You can hear the gears of the script of this grinding a little too hard as it cranks its way through the deep troubles and towering triumphs of 90s Scottish cycling sensation Graeme Obree. And there are times its efforts at keeping its depiction of how a brilliant amateur from a cycling backwater beat the best lycra billboards in the world seem like the film is happy to be sluggish television rather than visceral cinema.
That may have something to do with its troubled production, which in turn seems to have affected its fortunes since - after debuting at last year's Edinburgh Film Festival - has yet to get a British release. But, like Obree, it has more than enough heart to get it through. And while it's sometimes clumsy in its depiction of Obree's often crippling depression, it doesn't skimp on how severely it impacted on his life or how his obsessive sporting drive was wrapped up in it.

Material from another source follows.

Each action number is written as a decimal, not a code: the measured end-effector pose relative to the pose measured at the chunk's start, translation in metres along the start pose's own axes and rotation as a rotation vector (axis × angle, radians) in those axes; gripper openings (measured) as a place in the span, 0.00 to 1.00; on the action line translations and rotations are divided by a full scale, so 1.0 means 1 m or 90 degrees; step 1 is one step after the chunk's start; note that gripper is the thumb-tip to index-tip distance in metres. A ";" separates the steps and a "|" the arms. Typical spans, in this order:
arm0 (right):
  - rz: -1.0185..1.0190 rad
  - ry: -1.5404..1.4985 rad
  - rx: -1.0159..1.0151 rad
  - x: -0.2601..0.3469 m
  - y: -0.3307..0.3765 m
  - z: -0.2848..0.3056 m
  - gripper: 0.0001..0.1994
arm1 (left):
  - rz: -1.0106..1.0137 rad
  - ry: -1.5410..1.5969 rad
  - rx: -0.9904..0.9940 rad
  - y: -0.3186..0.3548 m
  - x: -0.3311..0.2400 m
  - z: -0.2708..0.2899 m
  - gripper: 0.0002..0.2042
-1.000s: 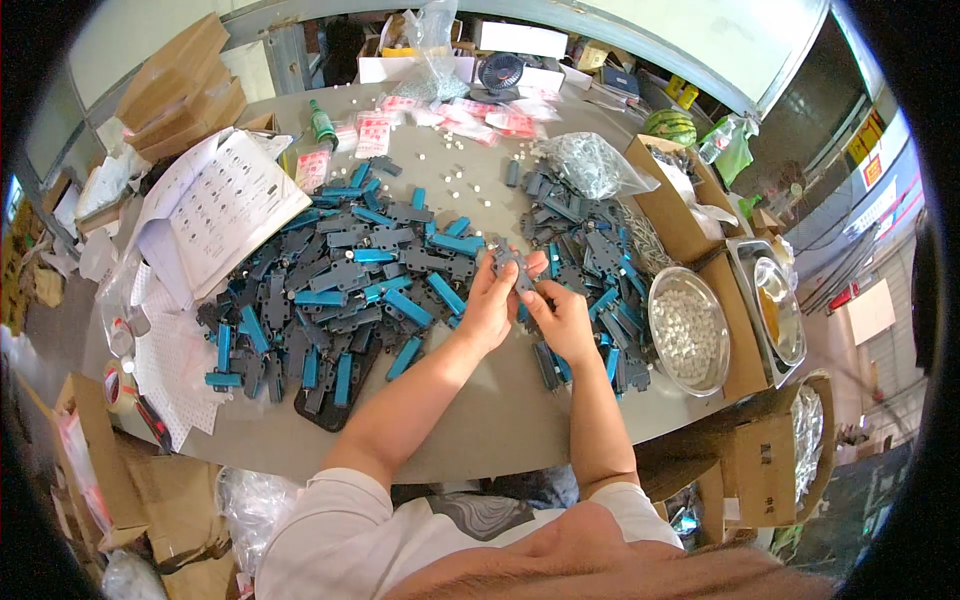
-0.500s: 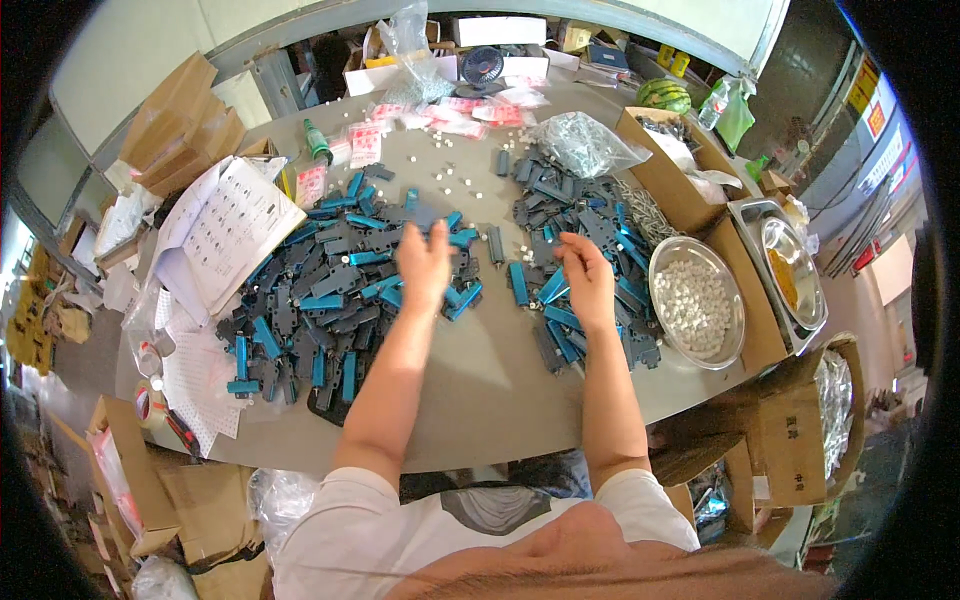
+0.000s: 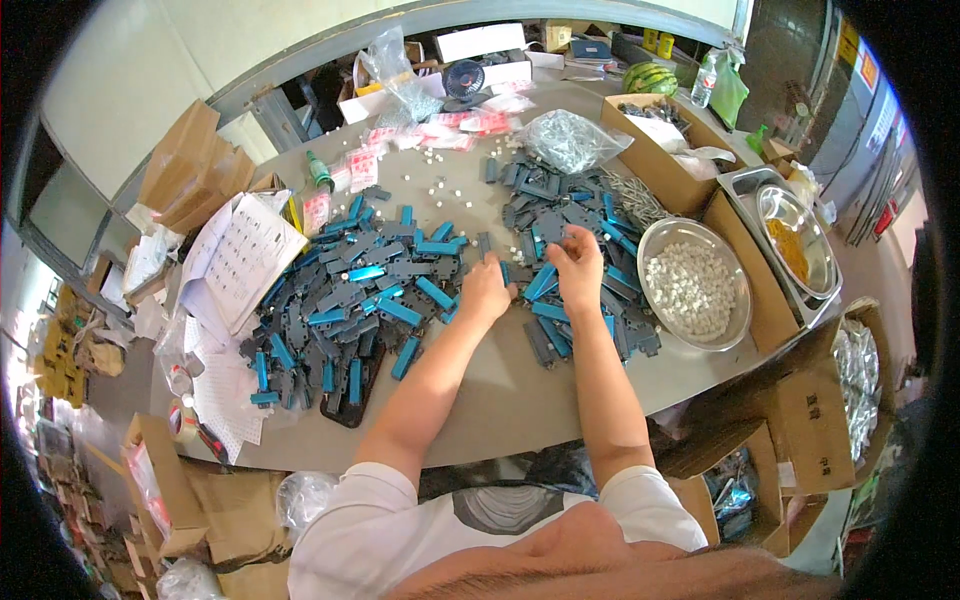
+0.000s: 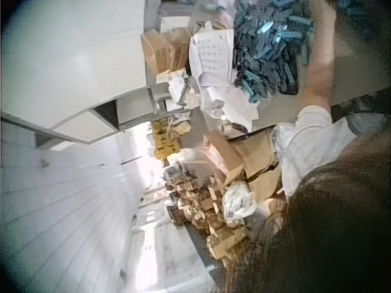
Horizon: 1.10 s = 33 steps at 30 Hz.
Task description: The person assembles small blue and grey plastic components by hand. They pick up a blue piece and a grey piece, fit them together, and place the assembled unit on the table. The process is repeated continuously with parts from piles on the table.
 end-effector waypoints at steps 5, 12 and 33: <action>-0.032 -0.039 0.222 0.008 0.004 -0.012 0.10 | 0.120 0.460 0.129 0.007 0.020 0.017 0.18; -0.042 -0.021 0.445 0.009 0.029 -0.043 0.11 | 0.276 1.001 0.190 0.044 0.034 0.010 0.14; 0.068 0.187 0.466 -0.003 0.035 -0.053 0.08 | 0.263 0.969 0.189 0.061 0.033 0.015 0.13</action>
Point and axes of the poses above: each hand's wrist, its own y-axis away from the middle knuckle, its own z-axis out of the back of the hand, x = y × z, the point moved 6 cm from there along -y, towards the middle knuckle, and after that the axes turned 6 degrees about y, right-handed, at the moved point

Obree wasn't just a tough pair of legs attached to some bagpipe-strength lungs. He invented his own track-bike which he rode in the "superman stance" on which he set the world one-hour record. The cycle used BMX parts and bits of the family washing machine.

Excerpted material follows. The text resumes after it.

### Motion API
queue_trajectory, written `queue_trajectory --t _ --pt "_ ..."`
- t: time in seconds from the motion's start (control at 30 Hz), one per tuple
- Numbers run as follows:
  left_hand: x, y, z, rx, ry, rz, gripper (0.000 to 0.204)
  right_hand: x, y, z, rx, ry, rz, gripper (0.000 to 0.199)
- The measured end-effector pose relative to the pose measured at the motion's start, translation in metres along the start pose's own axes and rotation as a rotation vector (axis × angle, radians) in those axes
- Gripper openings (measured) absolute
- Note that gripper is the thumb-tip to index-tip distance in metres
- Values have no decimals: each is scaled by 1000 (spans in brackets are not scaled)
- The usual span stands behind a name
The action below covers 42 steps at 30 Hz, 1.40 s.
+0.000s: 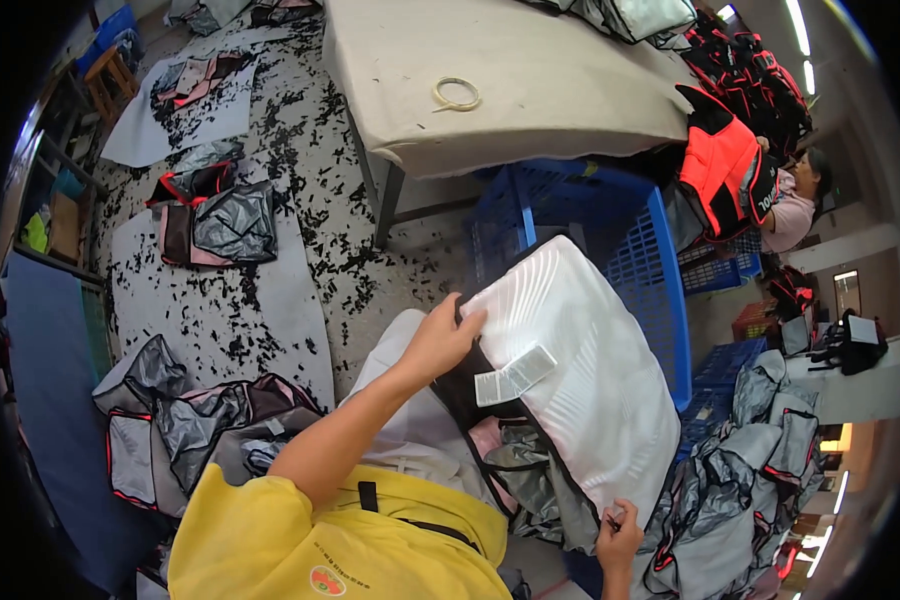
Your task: Inspecting, folding, and packing insulated bags into a crate.
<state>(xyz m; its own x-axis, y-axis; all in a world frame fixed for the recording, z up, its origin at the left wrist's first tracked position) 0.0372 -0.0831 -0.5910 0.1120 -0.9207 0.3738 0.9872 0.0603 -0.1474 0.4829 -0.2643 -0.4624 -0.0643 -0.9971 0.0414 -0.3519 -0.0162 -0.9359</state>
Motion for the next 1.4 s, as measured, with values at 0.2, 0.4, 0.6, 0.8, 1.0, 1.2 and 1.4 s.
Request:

And it set up Obree for constant run of showdowns with the sport's Euro-czars, apparently only interested selling sponsors' conventional bikes.
Although the script gives the impression of working through a checklist, this film makes us care about this superman who wasn't. That's helped by Obree's portrayal by Miller with solid support from the rest of the cast, especially Boyd as his long-suffering manager.
But although flawed it's gripping, affecting and inspiring. Yes, it attempts to say some serious things about how mental illness can affect even the most sound of body. Personally, being half Scottish and barely half a cyclist, it had me at: "Och aye, can ya fix my pedal please laddie".